─── PROVIDED RECORDS

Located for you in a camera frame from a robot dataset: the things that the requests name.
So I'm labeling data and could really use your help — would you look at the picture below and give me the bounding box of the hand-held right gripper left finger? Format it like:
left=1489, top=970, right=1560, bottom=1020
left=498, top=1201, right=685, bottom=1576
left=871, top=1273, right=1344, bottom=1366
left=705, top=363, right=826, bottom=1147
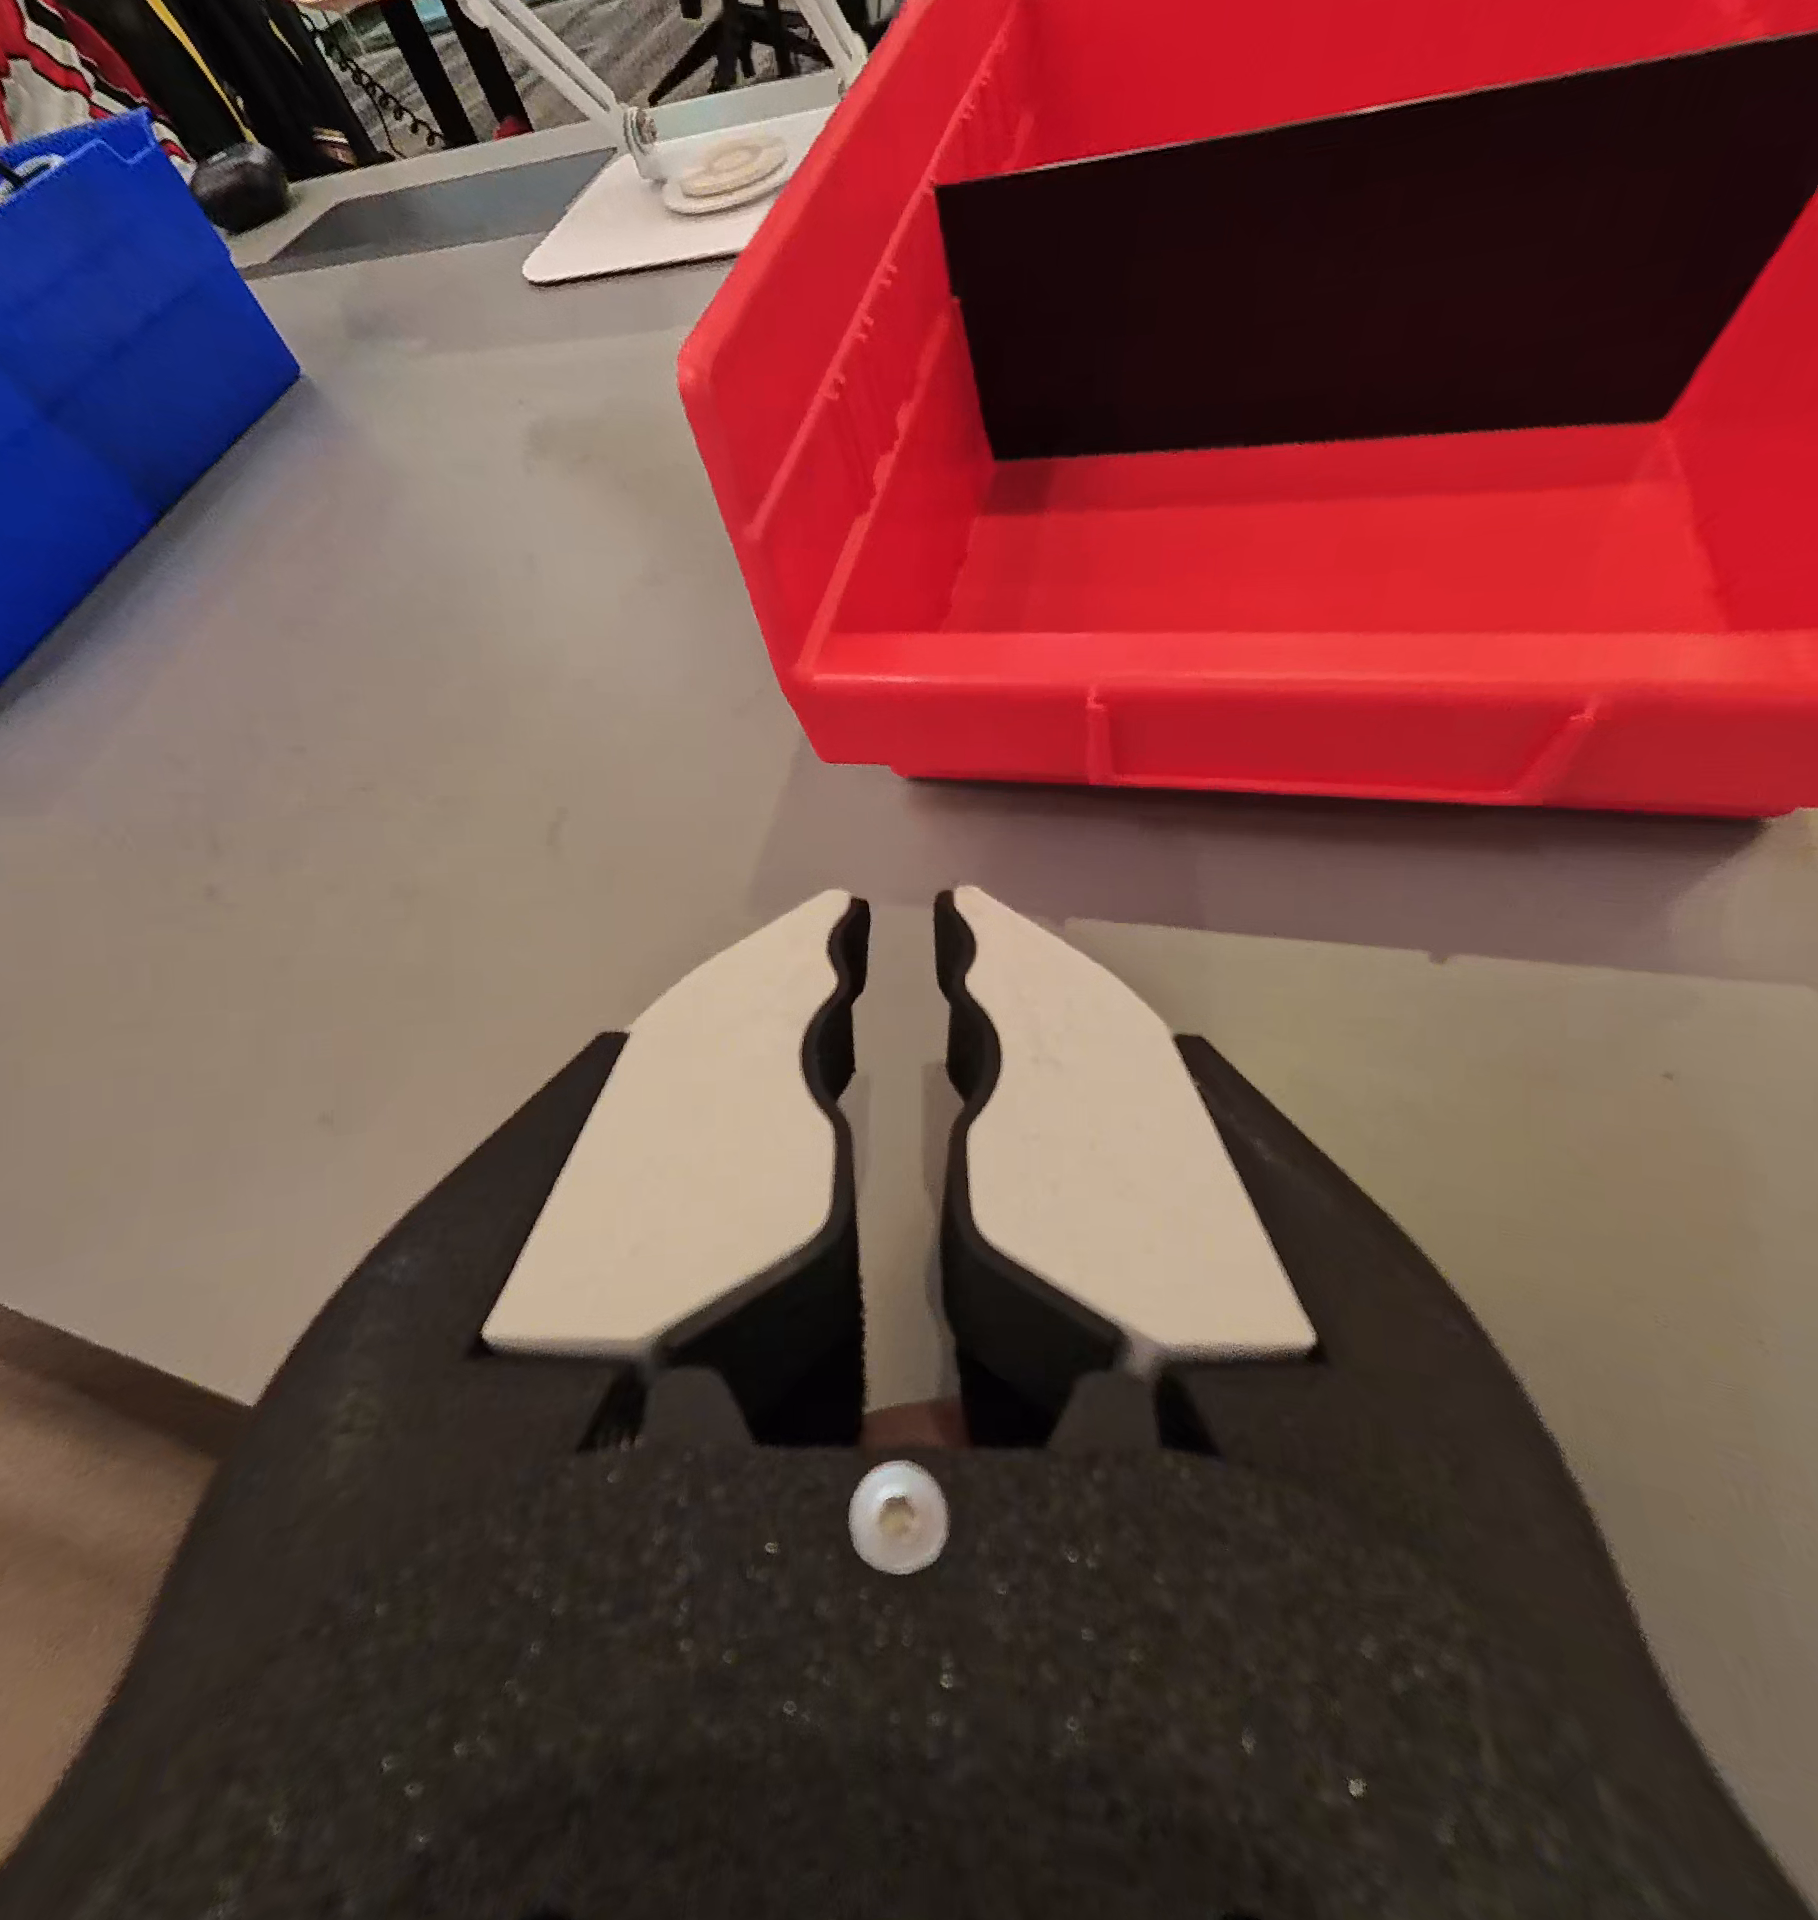
left=482, top=889, right=868, bottom=1457

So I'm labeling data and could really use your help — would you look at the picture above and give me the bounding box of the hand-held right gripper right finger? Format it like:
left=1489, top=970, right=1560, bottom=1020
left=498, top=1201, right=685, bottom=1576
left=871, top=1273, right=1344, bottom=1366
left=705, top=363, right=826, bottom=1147
left=932, top=885, right=1318, bottom=1457

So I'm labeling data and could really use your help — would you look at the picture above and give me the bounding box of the red plastic bin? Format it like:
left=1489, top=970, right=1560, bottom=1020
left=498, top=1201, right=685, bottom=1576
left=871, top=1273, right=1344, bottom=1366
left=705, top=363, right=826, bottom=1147
left=680, top=0, right=1818, bottom=822

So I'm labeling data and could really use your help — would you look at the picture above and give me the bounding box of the blue plastic bin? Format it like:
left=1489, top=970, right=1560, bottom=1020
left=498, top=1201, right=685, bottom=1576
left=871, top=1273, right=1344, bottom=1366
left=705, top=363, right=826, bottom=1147
left=0, top=109, right=304, bottom=731

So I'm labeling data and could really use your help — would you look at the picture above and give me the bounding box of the black divider of red bin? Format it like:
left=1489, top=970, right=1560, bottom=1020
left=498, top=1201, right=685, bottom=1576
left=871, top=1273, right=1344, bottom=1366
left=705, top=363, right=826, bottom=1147
left=932, top=20, right=1818, bottom=462

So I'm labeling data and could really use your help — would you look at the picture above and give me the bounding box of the white tablet stand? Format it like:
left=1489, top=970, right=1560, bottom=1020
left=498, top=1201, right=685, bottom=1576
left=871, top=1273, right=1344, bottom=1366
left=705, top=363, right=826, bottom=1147
left=458, top=0, right=868, bottom=290

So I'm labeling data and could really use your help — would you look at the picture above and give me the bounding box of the black round object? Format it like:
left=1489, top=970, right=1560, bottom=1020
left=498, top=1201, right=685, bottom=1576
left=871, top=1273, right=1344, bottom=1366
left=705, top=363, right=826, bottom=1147
left=187, top=144, right=293, bottom=235

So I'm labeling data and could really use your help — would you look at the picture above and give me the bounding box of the black yellow-striped jacket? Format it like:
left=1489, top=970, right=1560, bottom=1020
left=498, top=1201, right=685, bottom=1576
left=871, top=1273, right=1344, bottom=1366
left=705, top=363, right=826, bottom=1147
left=62, top=0, right=401, bottom=175

──────

• _YOUR ASSIGNMENT_
Your job is to copy out every line from the records above that has the word "plastic".

• _ANSWER SPACE_
So I'm labeling data and could really use your help — would you look at the picture above and give me the bounding box of the red plastic bin? Format it like:
So I'm labeling data and could really use your help — would you look at the picture above and give me the bounding box of the blue plastic bin? Format it like:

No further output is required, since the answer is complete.